New Ways To Bond With Uncle Sam
Take heart, investors.
Uncle Sam now offers the financial equivalent of a chair and whip to those anxious about protection from a stock-market bear.
The Treasury Department recently slashed the minimum purchase required for Treasury bills and short-term notes. The minimum shrank from $10,000 to $1,000.
The lower threshold, plus easier ways to buy Treasuries, means small investors and savers can more easily buy one of the world's safest and most liquid investment vehicles.
Investors who open a Treasury Direct account with the department can sidestep a broker's commissions and buy US bills, notes, and bonds via the Internet (www.publicdebt. treas.gov) starting Sept. 21, and via touch-tone phone in late October (800-943-6834).
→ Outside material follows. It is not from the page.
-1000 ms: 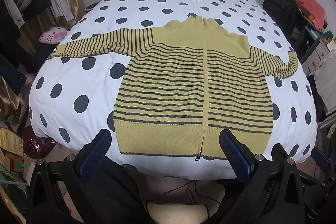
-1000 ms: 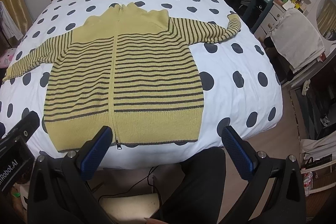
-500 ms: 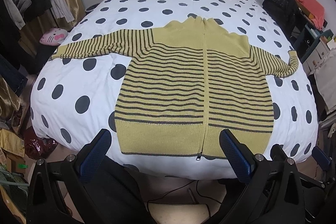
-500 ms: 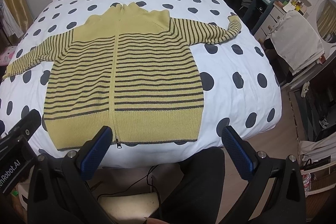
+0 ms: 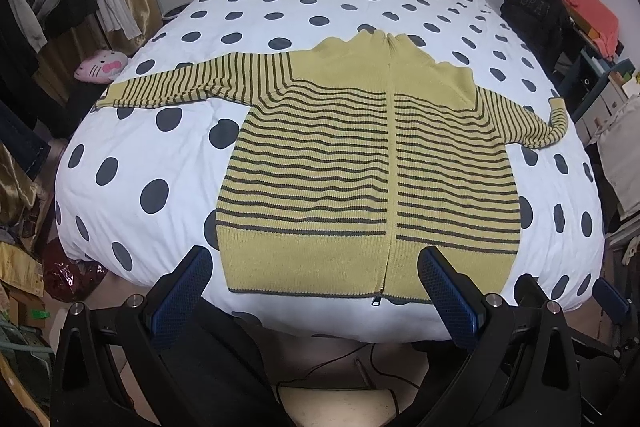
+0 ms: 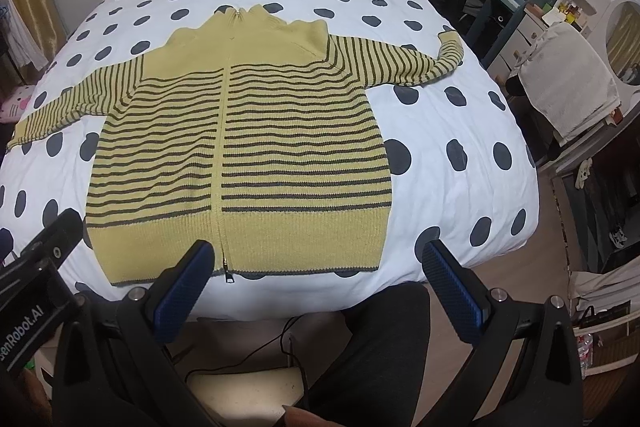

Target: Fold large clothes

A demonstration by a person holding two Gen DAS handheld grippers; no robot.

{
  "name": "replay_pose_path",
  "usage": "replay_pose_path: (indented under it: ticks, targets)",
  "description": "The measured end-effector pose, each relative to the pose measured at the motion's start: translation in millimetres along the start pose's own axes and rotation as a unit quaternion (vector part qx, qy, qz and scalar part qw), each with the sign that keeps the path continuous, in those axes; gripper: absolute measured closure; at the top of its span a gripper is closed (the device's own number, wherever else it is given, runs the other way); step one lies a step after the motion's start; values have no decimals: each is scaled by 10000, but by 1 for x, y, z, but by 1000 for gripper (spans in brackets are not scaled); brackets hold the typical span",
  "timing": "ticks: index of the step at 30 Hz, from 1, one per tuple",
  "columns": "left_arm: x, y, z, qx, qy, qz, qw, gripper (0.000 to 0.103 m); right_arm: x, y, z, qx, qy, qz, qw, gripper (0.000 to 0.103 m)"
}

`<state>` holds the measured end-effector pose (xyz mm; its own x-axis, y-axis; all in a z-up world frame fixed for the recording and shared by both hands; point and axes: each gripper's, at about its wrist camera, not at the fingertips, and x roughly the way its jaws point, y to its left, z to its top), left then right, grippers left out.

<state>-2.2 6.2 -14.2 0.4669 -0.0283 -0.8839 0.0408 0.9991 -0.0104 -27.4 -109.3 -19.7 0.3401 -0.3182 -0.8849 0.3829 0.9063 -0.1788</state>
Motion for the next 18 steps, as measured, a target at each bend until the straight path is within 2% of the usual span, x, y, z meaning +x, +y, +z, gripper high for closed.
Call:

"This is part of the effort ... to promote savings in America ... and make Treasuries available to Americans of modest means," says Gary Gensler, assistant Treasury secretary for financial markets. Currently, $82 billion is invested in 800,000 accounts in the Treasury Direct program, he says.
With inflation at a 25-year low, government securities offer an attractive haven from Wall Street's wild winds, investment experts say.
Previously, small investors, unable to meet the minimum purchase requirement, could find sanctuary only in a fee-charging bond mutual fund. Those who met the minimum had to go through a private broker or directly to the Treasury, but without touch-tone or mouse-click ease.